Modern field guide to security and privacy

Digital divide widens as the Web adopts stronger encryption standard

Because the switch to a newer encryption algorithm means older phones won't be able to use basic Web security measures, many in the developing world will be at greater risk from criminals and online surveillance. 

A lock icon, signifying an encrypted Internet connection, is seen on an Internet Explorer browser.

On New Year's Day, a change meant to strengthen online security will have the inverse effect, too, leaving millions of users' Web traffic completely exposed.

Microsoft, Google, and Mozilla will start phasing out older Internet encryption in Edge, Chrome, and Firefox browsers in favor of a newer, more secure standard.
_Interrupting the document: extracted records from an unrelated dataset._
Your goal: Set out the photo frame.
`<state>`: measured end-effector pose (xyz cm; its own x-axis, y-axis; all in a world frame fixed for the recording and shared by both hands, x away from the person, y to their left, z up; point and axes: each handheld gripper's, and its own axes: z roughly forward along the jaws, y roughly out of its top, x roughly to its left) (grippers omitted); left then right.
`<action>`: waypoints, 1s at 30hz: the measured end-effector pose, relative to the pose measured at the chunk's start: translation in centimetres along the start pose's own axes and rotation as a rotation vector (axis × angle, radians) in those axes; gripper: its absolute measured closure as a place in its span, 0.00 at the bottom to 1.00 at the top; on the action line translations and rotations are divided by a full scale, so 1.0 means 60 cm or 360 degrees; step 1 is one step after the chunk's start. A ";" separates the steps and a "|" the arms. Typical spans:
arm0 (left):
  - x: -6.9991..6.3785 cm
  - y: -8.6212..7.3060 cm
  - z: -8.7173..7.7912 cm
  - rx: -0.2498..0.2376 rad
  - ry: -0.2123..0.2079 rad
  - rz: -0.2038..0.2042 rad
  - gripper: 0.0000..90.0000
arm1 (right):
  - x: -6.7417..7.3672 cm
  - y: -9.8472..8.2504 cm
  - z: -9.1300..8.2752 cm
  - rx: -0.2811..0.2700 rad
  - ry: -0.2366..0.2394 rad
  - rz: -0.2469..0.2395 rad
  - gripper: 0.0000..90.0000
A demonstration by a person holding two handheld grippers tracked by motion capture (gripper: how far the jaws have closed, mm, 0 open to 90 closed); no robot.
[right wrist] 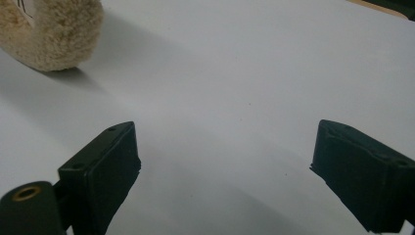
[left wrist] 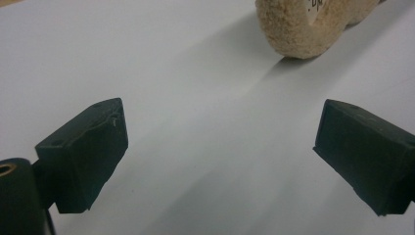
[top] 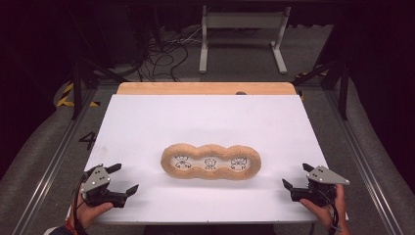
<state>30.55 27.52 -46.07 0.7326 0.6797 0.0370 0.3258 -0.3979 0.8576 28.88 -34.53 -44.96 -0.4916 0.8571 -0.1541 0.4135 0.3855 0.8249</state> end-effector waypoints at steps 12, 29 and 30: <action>0.001 0.001 0.003 0.0010 -0.0007 0.0001 0.06 | 0.000 0.000 0.001 0.0001 -0.0001 -0.0006 0.11; 0.000 0.004 0.004 -0.0015 -0.0025 -0.0009 0.07 | 0.001 -0.001 -0.001 0.0007 -0.0032 -0.0006 0.11; 0.000 0.004 0.005 -0.0007 -0.0025 -0.0005 0.07 | 0.001 -0.001 -0.002 0.0004 -0.0034 -0.0007 0.11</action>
<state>30.79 27.23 -46.03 0.7407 0.6713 0.0265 0.3256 -0.3932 0.8599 28.74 -34.53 -44.96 -0.4769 0.8625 -0.1692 0.4133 0.3900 0.8228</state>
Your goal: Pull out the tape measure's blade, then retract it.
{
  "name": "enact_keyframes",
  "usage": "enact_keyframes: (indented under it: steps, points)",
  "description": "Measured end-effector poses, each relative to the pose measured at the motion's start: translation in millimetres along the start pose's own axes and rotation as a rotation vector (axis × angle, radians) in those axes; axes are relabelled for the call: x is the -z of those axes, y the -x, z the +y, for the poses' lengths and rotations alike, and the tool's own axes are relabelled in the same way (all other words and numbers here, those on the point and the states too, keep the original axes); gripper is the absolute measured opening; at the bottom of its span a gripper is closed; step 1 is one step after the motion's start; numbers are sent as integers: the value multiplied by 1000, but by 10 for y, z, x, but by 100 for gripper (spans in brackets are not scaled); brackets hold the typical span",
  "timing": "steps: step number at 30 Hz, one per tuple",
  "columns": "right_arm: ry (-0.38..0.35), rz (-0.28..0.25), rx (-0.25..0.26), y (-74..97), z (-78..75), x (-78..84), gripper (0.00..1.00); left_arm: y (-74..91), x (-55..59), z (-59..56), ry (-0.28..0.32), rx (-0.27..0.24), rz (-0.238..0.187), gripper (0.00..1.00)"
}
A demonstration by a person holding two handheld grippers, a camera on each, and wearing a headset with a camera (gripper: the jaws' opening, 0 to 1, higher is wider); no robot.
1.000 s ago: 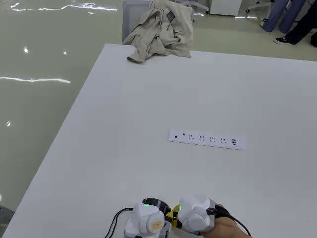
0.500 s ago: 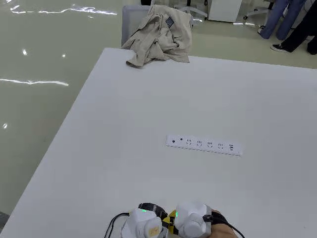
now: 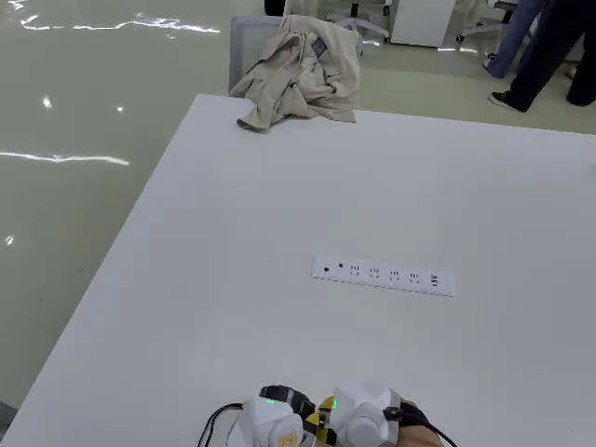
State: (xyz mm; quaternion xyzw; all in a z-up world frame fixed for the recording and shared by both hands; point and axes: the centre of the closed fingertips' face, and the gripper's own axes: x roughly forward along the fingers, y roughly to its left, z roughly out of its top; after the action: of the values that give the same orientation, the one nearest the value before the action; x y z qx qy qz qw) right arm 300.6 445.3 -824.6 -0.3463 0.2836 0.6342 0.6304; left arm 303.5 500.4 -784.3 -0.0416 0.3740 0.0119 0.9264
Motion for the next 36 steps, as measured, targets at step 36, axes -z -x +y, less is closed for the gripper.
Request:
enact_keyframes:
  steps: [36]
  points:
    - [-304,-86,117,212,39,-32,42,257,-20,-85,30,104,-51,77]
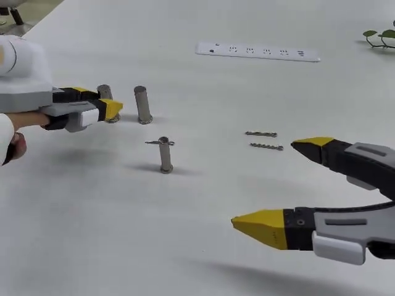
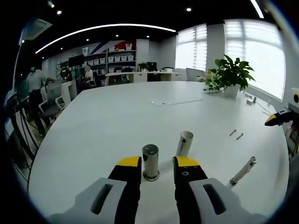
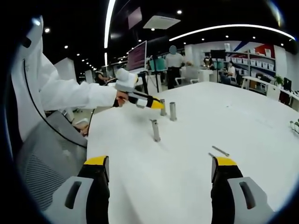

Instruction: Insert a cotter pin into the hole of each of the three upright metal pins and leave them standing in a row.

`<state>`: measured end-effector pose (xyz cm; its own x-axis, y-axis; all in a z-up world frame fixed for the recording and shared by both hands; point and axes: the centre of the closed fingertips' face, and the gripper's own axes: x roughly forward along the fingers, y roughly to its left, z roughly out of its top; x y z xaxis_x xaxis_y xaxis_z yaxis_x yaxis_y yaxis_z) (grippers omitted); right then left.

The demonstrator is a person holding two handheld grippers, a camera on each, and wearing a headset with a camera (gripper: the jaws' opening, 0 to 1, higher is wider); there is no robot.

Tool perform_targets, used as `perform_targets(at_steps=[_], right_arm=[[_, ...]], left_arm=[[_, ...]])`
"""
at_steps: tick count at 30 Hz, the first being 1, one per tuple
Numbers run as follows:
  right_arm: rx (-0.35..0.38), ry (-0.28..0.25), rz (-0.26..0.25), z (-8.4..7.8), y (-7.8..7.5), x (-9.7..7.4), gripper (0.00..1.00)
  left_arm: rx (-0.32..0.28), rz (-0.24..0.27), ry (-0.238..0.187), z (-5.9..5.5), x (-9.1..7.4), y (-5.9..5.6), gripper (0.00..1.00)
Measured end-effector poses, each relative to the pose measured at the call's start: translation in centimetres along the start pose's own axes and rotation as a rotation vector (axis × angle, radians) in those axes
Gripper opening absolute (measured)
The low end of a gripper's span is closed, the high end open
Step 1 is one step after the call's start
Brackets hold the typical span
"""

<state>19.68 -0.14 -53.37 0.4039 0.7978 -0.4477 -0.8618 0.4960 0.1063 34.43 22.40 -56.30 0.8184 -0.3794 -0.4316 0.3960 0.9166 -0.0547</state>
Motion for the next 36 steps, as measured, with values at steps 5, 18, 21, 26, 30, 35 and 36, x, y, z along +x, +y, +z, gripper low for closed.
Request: perform_targets(at_steps=[5,18,21,26,30,35,36], right_arm=[[-0.005,0.004,-0.002,0.0,0.0,0.0,0.88],[-0.010,0.010,-0.004,-0.1,-0.1,-0.2,0.87],[-0.007,0.011,-0.001,-0.2,0.0,-0.3,0.87],[-0.007,0.015,-0.005,-0.3,-0.1,-0.3,0.87],[-0.005,0.015,-0.005,-0.3,-0.1,-0.2,0.87],[-0.004,0.020,-0.008,-0.4,-0.3,-0.2,0.87],[-0.006,0.021,-0.008,-0.4,-0.3,-0.2,0.87]], left_arm=[[0.010,0.022,-0.007,0.4,0.2,0.6,0.16],[0.018,0.018,0.008,0.4,0.6,0.8,0.10],[0.022,0.003,0.014,0.5,0.5,0.7,0.10],[0.036,0.002,0.016,0.4,0.4,0.6,0.10],[0.044,0.010,0.016,0.4,0.4,0.5,0.09],[0.016,-0.002,0.015,0.7,-0.3,0.2,0.09],[0.017,-0.002,0.014,0.8,-0.5,0.1,0.09]])
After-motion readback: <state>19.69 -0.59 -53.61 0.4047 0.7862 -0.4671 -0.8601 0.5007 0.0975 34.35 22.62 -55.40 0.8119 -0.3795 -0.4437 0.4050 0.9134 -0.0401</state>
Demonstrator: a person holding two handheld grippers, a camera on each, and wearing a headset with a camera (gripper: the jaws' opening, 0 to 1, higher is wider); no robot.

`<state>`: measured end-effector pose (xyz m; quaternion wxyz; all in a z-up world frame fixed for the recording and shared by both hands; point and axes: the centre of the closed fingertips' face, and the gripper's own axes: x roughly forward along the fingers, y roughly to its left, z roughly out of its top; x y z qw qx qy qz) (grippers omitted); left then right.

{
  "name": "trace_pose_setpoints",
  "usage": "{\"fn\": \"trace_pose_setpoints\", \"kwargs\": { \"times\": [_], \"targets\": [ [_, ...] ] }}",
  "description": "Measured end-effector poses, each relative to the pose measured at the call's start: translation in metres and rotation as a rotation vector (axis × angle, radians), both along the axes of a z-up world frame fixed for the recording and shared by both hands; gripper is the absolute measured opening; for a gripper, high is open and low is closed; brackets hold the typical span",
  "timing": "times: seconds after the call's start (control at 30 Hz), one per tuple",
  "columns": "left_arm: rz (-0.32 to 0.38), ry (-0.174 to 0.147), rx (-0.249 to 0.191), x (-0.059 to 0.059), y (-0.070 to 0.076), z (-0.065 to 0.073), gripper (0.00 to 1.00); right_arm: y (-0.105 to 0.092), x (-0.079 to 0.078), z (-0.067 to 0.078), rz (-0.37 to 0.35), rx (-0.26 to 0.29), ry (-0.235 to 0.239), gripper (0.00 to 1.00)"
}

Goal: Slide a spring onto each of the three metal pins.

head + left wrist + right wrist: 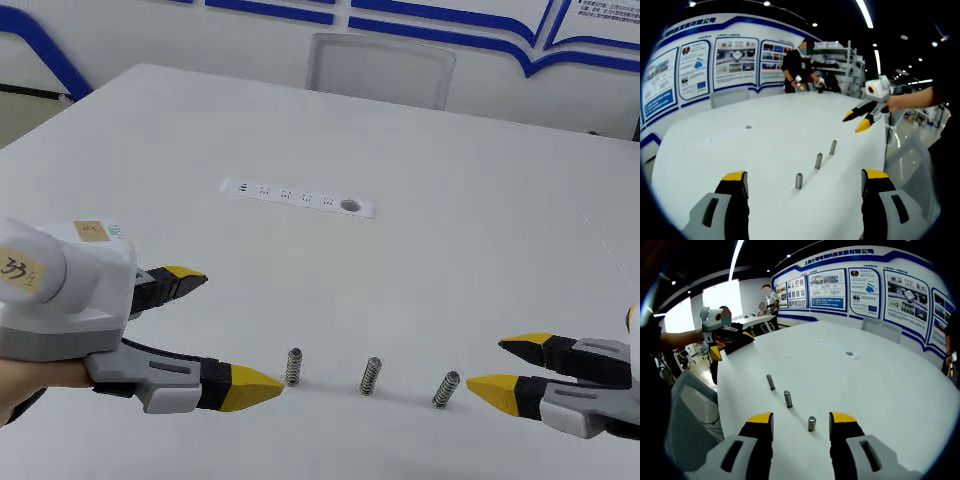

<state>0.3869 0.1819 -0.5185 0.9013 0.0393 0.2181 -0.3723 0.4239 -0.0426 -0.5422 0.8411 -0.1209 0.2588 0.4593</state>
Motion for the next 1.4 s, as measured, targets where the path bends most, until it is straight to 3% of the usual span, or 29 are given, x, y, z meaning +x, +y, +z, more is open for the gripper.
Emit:
{"fn": "trace_pose_setpoints", "kwargs": {
  "times": [0.17, 0.63, 0.77, 1.07, 1.4],
  "targets": [
    [-0.035, 0.005, 0.046, -0.009, 0.001, -0.002, 0.99, -0.013, -0.013, 0.008, 0.016, 0.008, -0.030, 0.53],
    [-0.013, 0.019, 0.063, -0.009, 0.011, -0.003, 1.00, -0.036, -0.018, 0.027, -0.024, 0.041, -0.049, 0.75],
    [-0.018, 0.022, 0.077, -0.011, 0.012, -0.004, 1.00, -0.038, -0.018, 0.029, -0.032, 0.050, -0.051, 0.76],
    [-0.005, 0.026, 0.057, -0.010, 0.013, -0.004, 1.00, -0.037, -0.018, 0.024, -0.039, 0.028, -0.032, 0.76],
    [-0.016, 0.033, 0.066, -0.012, 0.011, -0.006, 1.00, -0.039, -0.020, 0.017, -0.049, 0.019, -0.012, 0.75]
  ]
}}
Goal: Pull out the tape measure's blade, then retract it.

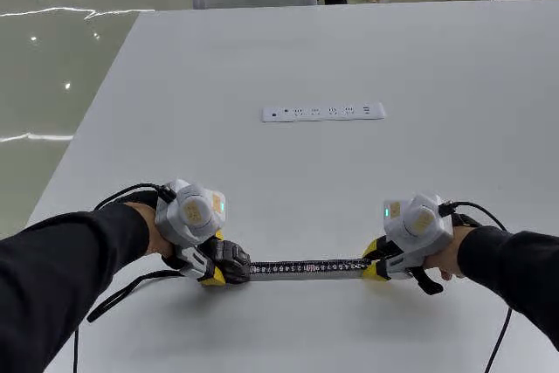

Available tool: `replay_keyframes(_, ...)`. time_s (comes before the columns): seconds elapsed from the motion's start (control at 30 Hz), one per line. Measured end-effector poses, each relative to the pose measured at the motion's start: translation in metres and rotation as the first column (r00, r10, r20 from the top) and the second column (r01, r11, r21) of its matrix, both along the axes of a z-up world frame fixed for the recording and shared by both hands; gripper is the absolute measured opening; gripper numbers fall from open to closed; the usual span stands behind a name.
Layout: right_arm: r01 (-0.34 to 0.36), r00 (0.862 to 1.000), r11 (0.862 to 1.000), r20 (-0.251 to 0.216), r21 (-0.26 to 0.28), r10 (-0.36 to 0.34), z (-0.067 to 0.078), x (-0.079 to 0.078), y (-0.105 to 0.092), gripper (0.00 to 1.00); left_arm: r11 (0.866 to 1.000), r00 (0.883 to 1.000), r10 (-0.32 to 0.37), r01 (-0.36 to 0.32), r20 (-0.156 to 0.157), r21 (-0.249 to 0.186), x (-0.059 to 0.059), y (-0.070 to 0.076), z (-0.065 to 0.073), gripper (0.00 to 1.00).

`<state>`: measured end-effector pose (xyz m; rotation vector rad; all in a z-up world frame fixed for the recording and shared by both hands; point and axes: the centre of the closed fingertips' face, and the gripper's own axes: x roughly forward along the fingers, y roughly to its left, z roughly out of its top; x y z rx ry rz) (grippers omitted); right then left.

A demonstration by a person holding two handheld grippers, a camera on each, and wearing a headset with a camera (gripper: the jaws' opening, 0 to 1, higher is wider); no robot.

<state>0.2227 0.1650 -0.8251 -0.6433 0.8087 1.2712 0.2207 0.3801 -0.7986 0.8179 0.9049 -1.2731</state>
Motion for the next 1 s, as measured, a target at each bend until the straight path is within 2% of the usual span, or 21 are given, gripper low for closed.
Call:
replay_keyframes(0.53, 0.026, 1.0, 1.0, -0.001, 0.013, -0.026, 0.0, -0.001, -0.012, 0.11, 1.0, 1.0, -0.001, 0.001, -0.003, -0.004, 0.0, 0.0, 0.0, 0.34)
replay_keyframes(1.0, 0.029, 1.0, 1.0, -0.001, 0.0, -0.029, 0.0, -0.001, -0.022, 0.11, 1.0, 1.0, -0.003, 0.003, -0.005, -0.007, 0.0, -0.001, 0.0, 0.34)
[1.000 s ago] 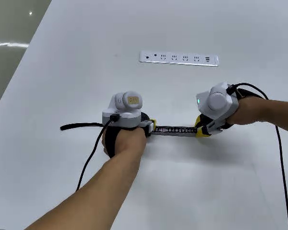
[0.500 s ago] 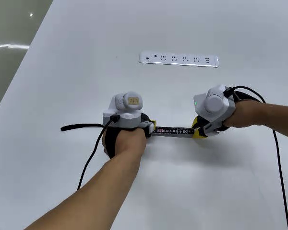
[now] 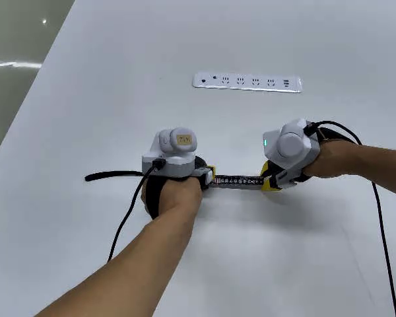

The aim is to get websites to adopt a beefier security method for ensuring private communications and safe bank transactions over the Internet.

But Web browsers that haven't been updated in the past few years or older generations of many mobile devices, which are commonplace in much of the developing world, will be unable to use the updated encryption standard. That means that many of those users will lose access to online functions protected by the Web protocol called Secure HTTP, or HTTPS.

Losing HTTPS access will put users at risk from hackers and digital thieves, says Kurt Rohloff, an associate professor of computer science at the New Jersey Institute of Technology. It will also block one of the simplest ways of avoiding online surveillance and censorship.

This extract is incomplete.